SAST does not cover that. DAST does not cover that. And "we rely on our QA team" is not the answer that closes the deal.
The honest reality of SAST vs DAST is that both tools were built to solve specific, well-defined problems - and those problems do not include the class of vulnerabilities that sophisticated buyers care most about. Understanding what each tool actually catches, where each one stops, and what sits in the gap between them is the starting point for a security posture that can survive scrutiny.

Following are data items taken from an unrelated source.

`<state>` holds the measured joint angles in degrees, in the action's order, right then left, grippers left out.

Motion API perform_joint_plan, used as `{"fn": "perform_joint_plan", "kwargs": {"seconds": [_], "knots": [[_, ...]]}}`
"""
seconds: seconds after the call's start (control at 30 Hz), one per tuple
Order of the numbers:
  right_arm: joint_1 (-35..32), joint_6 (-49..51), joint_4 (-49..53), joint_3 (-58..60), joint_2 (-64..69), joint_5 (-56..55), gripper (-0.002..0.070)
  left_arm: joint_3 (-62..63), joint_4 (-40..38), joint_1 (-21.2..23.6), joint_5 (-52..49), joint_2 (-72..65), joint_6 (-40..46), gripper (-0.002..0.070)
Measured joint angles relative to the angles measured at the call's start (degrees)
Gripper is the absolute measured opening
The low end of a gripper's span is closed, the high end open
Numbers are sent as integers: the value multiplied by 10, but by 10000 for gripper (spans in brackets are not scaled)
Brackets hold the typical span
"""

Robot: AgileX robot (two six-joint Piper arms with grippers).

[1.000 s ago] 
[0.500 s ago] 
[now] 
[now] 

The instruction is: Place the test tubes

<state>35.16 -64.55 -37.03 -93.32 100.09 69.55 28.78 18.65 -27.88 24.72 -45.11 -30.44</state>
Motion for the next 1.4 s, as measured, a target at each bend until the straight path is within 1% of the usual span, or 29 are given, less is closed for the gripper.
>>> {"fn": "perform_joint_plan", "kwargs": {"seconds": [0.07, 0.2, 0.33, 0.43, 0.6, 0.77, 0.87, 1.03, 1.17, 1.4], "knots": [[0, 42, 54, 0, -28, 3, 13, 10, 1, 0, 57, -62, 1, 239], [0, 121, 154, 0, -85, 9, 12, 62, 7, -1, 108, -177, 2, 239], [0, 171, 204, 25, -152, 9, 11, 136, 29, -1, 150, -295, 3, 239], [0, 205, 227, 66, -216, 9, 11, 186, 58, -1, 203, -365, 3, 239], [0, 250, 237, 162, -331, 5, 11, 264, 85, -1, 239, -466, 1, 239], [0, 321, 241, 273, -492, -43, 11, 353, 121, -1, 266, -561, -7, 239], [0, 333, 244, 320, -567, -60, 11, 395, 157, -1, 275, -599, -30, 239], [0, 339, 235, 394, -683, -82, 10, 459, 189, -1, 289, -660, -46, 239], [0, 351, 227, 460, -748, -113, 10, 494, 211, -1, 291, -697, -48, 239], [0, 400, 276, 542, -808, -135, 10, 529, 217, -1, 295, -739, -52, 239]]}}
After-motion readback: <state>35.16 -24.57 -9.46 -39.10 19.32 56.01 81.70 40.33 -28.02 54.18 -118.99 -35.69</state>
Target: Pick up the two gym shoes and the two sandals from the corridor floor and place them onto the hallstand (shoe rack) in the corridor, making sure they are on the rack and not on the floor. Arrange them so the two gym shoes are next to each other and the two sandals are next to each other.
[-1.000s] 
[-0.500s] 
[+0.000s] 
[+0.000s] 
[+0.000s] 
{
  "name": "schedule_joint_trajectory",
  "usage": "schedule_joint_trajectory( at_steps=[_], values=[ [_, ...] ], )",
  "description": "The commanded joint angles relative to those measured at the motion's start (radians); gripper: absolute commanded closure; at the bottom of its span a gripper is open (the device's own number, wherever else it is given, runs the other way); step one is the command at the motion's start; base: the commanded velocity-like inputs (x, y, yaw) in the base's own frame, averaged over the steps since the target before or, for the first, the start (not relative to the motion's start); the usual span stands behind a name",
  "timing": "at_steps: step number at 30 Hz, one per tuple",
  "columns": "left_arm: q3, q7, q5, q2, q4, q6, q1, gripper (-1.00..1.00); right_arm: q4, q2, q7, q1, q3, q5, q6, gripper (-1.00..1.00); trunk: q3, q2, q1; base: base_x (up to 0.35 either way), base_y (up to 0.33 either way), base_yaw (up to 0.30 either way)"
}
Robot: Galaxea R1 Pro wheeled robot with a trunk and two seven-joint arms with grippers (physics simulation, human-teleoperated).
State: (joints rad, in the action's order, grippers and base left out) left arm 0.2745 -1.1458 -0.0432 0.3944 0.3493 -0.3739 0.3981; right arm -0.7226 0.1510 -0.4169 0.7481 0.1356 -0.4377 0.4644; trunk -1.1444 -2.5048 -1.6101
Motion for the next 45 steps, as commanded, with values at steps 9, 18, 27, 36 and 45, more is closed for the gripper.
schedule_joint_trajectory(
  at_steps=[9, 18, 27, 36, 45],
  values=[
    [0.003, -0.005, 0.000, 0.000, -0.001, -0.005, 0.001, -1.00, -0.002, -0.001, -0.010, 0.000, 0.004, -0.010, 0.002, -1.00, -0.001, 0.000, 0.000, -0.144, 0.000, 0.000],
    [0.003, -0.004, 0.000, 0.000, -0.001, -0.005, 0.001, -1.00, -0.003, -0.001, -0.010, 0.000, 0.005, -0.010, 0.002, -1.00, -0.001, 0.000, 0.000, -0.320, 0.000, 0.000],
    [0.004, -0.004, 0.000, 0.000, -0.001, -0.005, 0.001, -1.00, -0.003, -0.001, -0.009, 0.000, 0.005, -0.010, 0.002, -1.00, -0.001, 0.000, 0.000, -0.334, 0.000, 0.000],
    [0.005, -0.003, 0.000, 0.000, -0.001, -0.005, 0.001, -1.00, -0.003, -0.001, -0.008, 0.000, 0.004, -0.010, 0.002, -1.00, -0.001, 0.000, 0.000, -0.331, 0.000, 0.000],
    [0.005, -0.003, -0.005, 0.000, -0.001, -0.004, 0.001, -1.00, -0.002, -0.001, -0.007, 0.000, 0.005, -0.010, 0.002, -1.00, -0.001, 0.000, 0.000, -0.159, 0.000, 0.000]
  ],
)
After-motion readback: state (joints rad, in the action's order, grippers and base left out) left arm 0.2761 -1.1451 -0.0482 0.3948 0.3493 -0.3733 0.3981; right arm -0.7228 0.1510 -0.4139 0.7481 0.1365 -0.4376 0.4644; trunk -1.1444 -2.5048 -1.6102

What SAST Actually Does (and Where It Breaks Down)
Static analysis reads your code the way a compiler does - traversing the abstract syntax tree, following data flows, checking for patterns that match known vulnerability signatures. It does not run your application. It does not care whether your application is deployed. Give it source code and it returns findings within minutes.
This makes SAST fast and cheap to run. A Semgrep scan on a 100k-line TypeScript codebase takes under two minutes in a typical CI job. You get results on every pull request before anything gets deployed. That speed is the core value proposition: catch the issue before it moves further down the pipeline.
What SAST finds is a real and useful list: hardcoded credentials, SQL string concatenation, use of deprecated cryptographic functions, calls to unsafe deserialization methods, dependency versions with known CVEs. These map directly to OWASP Top 10 categories like A03:2021 Injection and A02:2021 Cryptographic Failures. These are code-level mistakes that a developer made, and static analysis is genuinely good at finding them.
Here is what a classic SQL injection vulnerability looks like in practice, and what the secure alternative should be:
// Vulnerable: string concatenation opens the door to SQL injection
const query = "SELECT * FROM users WHERE email = '" + userInput + "'";
db.execute(query);
// Secure: parameterized queries prevent injection by design
const query = "SELECT * FROM users WHERE email = $1";
db.execute(query, [userInput]);And a hardcoded secret, the kind of finding SAST catches in seconds:
// Vulnerable: API key committed to source control
const stripe = new Stripe("sk_live_4eC39HqLyjWDarjtT1zdp7dc");
// Secure: loaded from environment at runtime
const stripe = new Stripe(process.env.STRIPE_SECRET_KEY);The false positive problem is real and gets worse at scale. The average false positive rate for SAST tools sits between 20% and 40% in production codebases, according to research from NIST's SATE studies and various academic studies on static analysis tooling. On a codebase with 500 findings, that is 100 to 200 tickets your team will triage and close as "not applicable." Every false positive trains developers to view security findings as noise. Over time, they stop reading them carefully. This is how real vulnerabilities get triaged away.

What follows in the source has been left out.